Título: Para brasileiros, Bel Air é o cartão de visitas
Autor: José Maria Mayrink
Fonte: O Estado de São Paulo, 15/01/2006, Internacional, p. A16

Tropas querem repetir o sucesso da ação militar na favela em outras áreas da capital

PORTO PRÍNCIPE

Do alto do Forte Nacional, numa colina que domina todo o centro da capital, o destacamento brasileiro da Força de Paz das Nações Unidas controla o porto e o casario de Bel Air, uma favela de ruas tortuosas e mal pavimentadas, a 500 metros do palácio presidencial. Bel Air era, ao lado de Cité Soleil e Carrefour, uma das áreas mais violentas de Porto Príncipe até a tomada do forte em março do ano passado, quando os brasileiros expulsaram as gangues de bandidos e traficantes que atiravam dali contra as patrulhas dos capacetes azuis.

Até então, as tropas só entravam em Bel Air com a proteção de blindados Urutu, com fuzis e metralhadoras apontados para os tetos e janelas dos sobrados. Nem os moradores do lugar se aventuravam a sair de casa depois de escurecer, porque sempre havia tiroteios, entre as gangues ou com a polícia.

"Agora isso aqui está uma beleza", disse na terça-feira o tenente-coronel Cunha Mattos, chefe do serviço de imprensa do Batalhão Haiti, percorrendo a pé três quarteirões da Rua Mariela, um dos pontos mais movimentados do bairro. Numa esquina, o tenente Barroso Magno, do 5.º Batalhão de Infantaria Leve de Lorena, conversa com um grupo de crianças.

O tenente, que faz hoje um ano de casado e não esconde a saudade da família, é o comandante de um posto de observação no terraço de uma casa que os chimeres, uma das gangues, ocupavam até 14 de julho, aniversário da Queda da Bastilha, quando os brasileiros conseguiram expulsá-los de lá. Foi aí que os moradores puderam ter alguma tranqüilidade.
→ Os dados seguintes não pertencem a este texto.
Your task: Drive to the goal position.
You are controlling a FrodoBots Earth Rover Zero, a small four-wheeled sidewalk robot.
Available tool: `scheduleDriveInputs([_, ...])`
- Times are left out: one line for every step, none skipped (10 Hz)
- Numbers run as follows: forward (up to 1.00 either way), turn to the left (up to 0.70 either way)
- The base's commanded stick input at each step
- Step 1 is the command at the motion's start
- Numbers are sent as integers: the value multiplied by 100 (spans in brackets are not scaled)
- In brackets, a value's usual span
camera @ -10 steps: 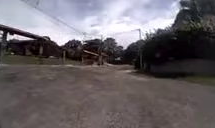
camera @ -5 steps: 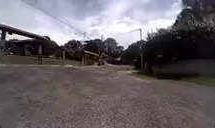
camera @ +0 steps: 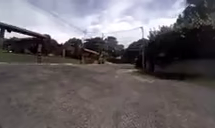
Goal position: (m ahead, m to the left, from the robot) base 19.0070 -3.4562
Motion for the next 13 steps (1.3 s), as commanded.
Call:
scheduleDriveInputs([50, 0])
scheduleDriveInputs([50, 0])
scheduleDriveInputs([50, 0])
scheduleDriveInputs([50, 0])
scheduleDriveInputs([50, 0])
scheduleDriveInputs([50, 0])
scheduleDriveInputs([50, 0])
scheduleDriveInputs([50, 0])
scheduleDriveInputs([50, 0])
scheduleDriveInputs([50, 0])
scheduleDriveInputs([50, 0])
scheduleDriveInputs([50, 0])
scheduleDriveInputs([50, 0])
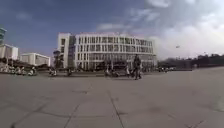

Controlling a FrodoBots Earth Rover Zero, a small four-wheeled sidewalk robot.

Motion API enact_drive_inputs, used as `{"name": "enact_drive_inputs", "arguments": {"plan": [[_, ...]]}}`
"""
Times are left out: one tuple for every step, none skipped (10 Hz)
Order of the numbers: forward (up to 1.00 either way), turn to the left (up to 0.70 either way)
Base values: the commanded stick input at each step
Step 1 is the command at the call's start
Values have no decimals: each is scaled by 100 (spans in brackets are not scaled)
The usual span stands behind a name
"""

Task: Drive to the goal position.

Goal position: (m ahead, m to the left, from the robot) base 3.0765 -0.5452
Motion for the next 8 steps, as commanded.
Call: {"name": "enact_drive_inputs", "arguments": {"plan": [[85, -34], [85, -34], [85, 0], [85, 0], [85, 0], [85, 0], [85, 0], [85, 0]]}}
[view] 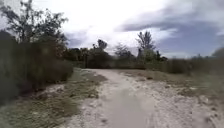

"Os brasileiros protegem a gente, mas a ONU tem de fazer mais por Bel Air, pois aqui a gente não tem água, luz, esgoto e, principalmente, comida", queixa-se o técnico em informática Jean Marye, uma das poucas pessoas a falar francês no bairro.

O crioulo, segunda língua oficial do país, está em todas as bocas, nas placas e até nos cartazes distribuídos pela Missão das Nações Unidas para a Estabilização do Haiti (Minustah).

Falta principalmente comida. "Não comi nada ainda", disse Saintilmé Saint Jacques, outro técnico de informática, ao lado de bancas de frutas, legumes e carne de frango expostos em mesas imundas cobertas de moscas. "A gente come até terra para enganar a fome", acrescentou ele, apalpando uma torta de argila ressecada no forno, "prato secular dos haitianos".

"Bel Air é hoje o que Cité Militaire será amanhã", promete o tenente-coronel Cunha Mattos, referindo-se a outro bairro sob controle dos brasileiros, na região de Cité Soleil, área ainda sob domínio das gangues, embora cercada pelas tropas da Jordânia. Os brasileiros esperam conquistar os moradores de Cité Militaire como conquistaram os de Bel Air - com uma presença firme, mas amiga, distribuindo cestas básicas, prestando atendimento médico e limpando as ruas. Por enquanto, a situação ainda é muito complicada em Cité Militaire.

Apesar de piedosas placas no comércio, com referências a Deus, Jesus, Maria, paz e amor, o clima nas ruas da região é de muita tensão, sobretudo à noite. "Aqui não tem hora para tiroteio", informou o tenente Giuseppe Pizzolatto, do 28.º Batalhão de Infantaria Leve, de Campinas, mostrando cápsulas de fuzil espalhadas pelo chão do posto de vigia.